Waking up in a panic let me know that I wasn’t happy with that dream. The more I thought about it, the more frustrated I became. In front of me was everything I ever wanted and yet, I didn’t want that. So I began to think of the details in the dreams. The rooms were plain and didn’t reflect anything I wanted to do for myself. There were no pictures or art from places I’d visited. There were no awards with my name on them. There wasn’t room for creativity and everything was boring. Everything was stuffy. Everything was monotonous.

It was safe.

And I was unhappy. As I thought about what was reflected in my surroundings, I began to cry. I’d been safe my whole life. I wasn’t daring and I wasn’t creative and I wasn’t confident in my dreams. There were no pieces of me there. No authentic expression of who I felt I was on the inside. I’d lived an entire life for other people. Making sure that nothing I did was uncomfortable for them or disturbing in any way. At that moment, I started to cry because the only thing I had to show for my unhappiness was the comfort level of other people. And in that moment, I started to cry harder than I had in a while. But this time…

I woke up for real.

To be continued…

Self-Reflection & Difficult Confessions (Crossroads pt. 1)

I’m at a crossroads in my life. A major point of transition that has come about because of some much-needed, albeit unexpected, downtime. On April 2, I underwent a surgery to remove two large fibroids and an ovarian cyst. Because of this procedure, I’m out of work for six weeks and I spent much of the first two weeks resting and lying down. I’ve come to realize that when your body is in this position and you are seemingly doing nothing, your natural inclination is to think.

And think is what I did. Thinking is all I’ve done since I came out of my medicated stupor on April 3rd.

I thought about everything, from the things that were bothering me to the things that weren’t bothering me. I was forced to think about the things that I knew I had to think about but hadn’t given the appropriate time for it.

Most surprising to me was that I thought about the things that I didn’t know I had to think about…and I honestly believe this is the reason I’m finding myself at this major crossroad.

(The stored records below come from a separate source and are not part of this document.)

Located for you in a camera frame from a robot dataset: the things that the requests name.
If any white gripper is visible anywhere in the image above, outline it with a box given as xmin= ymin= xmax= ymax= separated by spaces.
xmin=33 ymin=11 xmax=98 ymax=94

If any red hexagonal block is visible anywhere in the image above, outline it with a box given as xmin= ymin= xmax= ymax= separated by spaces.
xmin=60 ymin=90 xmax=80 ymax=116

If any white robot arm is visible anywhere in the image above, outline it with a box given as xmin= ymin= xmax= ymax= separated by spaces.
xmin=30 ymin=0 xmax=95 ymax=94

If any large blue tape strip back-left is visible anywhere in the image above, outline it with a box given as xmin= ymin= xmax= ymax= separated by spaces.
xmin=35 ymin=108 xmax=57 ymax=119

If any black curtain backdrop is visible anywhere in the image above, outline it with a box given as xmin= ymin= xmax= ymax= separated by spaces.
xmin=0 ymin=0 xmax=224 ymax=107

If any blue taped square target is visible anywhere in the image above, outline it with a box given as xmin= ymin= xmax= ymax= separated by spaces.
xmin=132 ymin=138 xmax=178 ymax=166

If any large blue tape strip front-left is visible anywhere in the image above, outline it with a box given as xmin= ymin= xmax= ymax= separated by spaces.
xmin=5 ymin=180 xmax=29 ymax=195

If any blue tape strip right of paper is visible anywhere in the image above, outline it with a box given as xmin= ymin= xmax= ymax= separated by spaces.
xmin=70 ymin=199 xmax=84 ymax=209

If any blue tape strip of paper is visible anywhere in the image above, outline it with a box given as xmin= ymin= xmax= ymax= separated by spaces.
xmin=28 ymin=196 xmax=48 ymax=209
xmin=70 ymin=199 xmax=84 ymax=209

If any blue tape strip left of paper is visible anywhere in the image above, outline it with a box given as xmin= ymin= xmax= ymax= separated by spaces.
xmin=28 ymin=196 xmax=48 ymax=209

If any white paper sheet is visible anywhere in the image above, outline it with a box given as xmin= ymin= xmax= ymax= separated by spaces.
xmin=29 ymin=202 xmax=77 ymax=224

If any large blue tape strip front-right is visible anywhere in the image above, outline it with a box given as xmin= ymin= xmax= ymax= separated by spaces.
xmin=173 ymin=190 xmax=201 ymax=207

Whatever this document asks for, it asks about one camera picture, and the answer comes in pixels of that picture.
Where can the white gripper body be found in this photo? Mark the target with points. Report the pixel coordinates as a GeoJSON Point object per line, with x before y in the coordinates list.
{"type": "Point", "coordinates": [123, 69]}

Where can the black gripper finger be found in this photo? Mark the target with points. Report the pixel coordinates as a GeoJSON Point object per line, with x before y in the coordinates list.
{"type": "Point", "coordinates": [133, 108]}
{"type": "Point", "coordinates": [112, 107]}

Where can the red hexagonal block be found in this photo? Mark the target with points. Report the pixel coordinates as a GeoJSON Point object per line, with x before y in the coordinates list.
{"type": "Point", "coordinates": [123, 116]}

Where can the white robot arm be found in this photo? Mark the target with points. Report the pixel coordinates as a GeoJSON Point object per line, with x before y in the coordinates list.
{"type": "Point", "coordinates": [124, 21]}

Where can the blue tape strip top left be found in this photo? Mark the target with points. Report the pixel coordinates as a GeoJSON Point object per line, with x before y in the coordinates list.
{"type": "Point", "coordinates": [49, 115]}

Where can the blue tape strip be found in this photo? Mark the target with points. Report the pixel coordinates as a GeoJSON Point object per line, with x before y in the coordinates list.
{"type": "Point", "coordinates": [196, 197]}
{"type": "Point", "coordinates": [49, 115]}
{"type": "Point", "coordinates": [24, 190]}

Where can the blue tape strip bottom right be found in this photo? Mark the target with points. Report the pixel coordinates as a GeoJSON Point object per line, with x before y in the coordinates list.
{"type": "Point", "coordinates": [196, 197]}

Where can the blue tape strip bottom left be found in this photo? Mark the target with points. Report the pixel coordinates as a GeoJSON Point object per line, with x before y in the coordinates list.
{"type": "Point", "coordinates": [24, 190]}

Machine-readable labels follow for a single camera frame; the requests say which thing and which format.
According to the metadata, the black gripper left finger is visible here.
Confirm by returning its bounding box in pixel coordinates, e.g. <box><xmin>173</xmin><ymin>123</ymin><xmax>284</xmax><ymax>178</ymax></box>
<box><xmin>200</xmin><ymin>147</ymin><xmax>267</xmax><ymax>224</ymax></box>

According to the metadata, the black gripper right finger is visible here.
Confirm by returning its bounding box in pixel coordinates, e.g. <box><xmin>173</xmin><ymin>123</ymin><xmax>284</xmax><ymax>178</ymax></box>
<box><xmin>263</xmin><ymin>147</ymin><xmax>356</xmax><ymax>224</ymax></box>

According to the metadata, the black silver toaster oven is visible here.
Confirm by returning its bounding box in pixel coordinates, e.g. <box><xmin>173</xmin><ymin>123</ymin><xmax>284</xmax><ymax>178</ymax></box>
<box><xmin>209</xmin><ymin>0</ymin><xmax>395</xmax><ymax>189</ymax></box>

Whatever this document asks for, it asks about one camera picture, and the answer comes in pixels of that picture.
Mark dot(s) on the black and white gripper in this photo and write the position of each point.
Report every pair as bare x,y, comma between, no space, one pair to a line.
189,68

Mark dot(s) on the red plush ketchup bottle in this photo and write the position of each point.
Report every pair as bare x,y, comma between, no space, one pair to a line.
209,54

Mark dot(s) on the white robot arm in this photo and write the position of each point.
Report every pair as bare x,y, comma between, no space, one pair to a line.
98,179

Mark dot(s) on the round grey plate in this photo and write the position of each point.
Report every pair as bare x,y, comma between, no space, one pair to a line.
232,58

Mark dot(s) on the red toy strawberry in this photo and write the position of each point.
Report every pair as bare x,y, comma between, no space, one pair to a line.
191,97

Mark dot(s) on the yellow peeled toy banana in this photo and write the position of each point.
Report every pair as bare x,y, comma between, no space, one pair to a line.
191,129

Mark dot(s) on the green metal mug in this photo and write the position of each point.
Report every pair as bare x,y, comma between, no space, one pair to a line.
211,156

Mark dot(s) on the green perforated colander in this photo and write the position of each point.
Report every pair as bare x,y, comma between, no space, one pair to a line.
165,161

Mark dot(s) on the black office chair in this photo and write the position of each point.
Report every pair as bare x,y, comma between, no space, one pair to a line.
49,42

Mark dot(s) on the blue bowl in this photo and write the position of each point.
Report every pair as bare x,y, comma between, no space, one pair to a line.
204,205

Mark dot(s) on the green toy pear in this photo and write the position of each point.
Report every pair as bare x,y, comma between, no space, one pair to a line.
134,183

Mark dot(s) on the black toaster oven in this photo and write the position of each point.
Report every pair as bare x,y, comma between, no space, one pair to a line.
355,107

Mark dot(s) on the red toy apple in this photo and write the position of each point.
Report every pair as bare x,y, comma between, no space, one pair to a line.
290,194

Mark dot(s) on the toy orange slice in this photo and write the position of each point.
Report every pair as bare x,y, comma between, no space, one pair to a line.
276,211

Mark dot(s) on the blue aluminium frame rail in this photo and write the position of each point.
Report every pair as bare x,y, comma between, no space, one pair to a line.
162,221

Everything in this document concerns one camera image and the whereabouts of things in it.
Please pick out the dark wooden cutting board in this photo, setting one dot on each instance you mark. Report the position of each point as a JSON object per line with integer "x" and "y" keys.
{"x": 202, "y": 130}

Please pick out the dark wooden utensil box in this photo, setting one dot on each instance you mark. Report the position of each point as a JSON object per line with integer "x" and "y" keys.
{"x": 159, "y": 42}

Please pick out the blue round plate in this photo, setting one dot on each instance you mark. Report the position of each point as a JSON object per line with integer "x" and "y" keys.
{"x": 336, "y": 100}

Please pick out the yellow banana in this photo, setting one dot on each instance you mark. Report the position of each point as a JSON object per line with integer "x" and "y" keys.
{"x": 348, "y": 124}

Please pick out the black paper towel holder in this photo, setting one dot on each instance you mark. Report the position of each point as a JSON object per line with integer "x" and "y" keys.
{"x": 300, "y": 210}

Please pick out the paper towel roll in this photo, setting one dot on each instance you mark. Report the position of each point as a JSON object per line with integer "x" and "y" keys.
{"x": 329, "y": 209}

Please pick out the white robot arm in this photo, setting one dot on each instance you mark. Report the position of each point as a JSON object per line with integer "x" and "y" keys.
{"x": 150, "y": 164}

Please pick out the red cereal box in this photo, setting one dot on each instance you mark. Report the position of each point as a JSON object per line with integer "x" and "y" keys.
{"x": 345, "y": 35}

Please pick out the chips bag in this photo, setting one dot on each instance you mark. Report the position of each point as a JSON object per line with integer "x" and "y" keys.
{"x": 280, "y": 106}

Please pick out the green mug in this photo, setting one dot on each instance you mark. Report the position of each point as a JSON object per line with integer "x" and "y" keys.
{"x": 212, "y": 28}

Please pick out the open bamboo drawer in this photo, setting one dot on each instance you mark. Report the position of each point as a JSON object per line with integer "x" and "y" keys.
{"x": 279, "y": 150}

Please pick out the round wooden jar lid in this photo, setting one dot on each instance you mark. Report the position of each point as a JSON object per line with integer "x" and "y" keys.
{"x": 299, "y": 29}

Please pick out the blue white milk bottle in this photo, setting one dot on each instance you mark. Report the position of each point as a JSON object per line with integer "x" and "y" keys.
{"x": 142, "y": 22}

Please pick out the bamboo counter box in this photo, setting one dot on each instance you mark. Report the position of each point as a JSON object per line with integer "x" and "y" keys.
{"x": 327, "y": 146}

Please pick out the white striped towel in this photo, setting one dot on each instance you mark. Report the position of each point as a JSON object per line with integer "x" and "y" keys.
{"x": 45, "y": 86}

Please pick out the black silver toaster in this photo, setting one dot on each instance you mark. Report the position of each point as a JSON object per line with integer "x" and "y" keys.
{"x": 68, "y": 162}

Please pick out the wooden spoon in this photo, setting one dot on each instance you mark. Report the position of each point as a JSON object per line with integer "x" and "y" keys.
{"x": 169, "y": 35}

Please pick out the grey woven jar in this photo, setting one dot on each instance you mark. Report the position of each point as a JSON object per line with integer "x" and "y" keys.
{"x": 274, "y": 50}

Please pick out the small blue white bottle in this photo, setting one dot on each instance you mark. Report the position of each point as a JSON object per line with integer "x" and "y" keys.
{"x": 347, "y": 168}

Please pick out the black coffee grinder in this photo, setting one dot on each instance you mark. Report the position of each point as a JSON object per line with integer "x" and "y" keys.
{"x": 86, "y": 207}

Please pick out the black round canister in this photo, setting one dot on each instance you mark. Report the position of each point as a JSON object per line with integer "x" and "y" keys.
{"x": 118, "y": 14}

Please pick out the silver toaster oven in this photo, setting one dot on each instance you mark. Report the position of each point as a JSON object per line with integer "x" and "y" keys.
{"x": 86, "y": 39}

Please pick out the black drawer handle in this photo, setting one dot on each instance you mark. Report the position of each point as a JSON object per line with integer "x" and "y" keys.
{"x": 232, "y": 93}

For 22 years of my life, I’ve found myself doing things that made other people happy. For the most part, I stayed out of trouble and out of people’s way. I was quiet and I didn’t question directions as they were given to me. This made it easier to manage an otherwise stressful life. Growing up, my family faced many hardships and the ones that have left the biggest print upon my soul are homelessness and the custody battle that my biological parents waged on one another. It was during this time that I began to tell myself, “Just be quiet. It will make life easier.”

And for a while it did.

You see, in being quiet, I convinced myself that it would be selfish to ask to do the things that I knew made me happy. It would be crazy to ask that I be allowed to be a member of a dance troupe. It would be insane to ask that I be allowed to take dance lessons with a studio. But the most damaging message that I told myself was it would be selfish to enjoy my life, or try to figure out what would lead me to enjoy my life, when others around me were miserable.

My family dealt with a lot of grief – much of which we still deal with today. Recognizing this grief early on, I decided that life would be much more fair if I just accepted this and did only what was required of me. From the time that I was 10 years old until today, I did just that. I went to school. I made excellent grades. I did a few activities, but I made sure they were free (or as close to free as possible). Then when it was time to be an adult, I made decisions with my family in mind. I went away to school and majored in something reliable. Once I finished my undergraduate degree, I went on to earn my Master’s in a field that selfless but would also ensure that I could provide for my family when they needed me. I graduated, I moved back home and I got a job. Today I realized that I’m unhappy and it’s my fault.

With this realization and admission of truth, I now find myself at a crossroads.